- Exercise requirements -
Work out how many lines of the listing below include the string "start", and give that number alone.

- Source material -
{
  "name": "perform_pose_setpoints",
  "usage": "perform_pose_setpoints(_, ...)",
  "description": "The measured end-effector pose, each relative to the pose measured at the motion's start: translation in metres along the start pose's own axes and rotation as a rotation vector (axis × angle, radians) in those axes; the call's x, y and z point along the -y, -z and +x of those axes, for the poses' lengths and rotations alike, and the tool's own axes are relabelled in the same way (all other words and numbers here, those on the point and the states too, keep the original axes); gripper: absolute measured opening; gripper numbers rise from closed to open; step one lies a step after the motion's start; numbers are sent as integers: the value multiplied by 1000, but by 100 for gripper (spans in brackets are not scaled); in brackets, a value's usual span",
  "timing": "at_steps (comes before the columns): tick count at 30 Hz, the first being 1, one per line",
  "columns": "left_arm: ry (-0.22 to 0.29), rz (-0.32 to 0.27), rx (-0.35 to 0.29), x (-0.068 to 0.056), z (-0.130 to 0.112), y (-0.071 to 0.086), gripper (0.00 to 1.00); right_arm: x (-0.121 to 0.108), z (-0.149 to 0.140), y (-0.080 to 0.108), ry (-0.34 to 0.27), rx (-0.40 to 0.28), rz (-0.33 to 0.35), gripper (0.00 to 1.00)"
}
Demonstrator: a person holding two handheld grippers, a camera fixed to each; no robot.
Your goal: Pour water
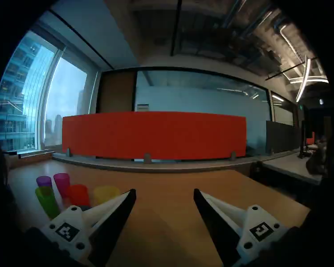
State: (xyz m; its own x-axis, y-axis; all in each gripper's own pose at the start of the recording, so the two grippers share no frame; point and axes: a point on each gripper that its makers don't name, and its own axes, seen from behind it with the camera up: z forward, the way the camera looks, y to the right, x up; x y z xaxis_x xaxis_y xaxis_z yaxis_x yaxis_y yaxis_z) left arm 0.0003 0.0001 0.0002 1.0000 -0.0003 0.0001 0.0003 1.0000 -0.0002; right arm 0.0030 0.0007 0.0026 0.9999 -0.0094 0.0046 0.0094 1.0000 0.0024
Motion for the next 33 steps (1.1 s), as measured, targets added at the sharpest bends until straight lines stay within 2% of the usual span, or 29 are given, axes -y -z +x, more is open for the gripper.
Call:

- Worked solution -
2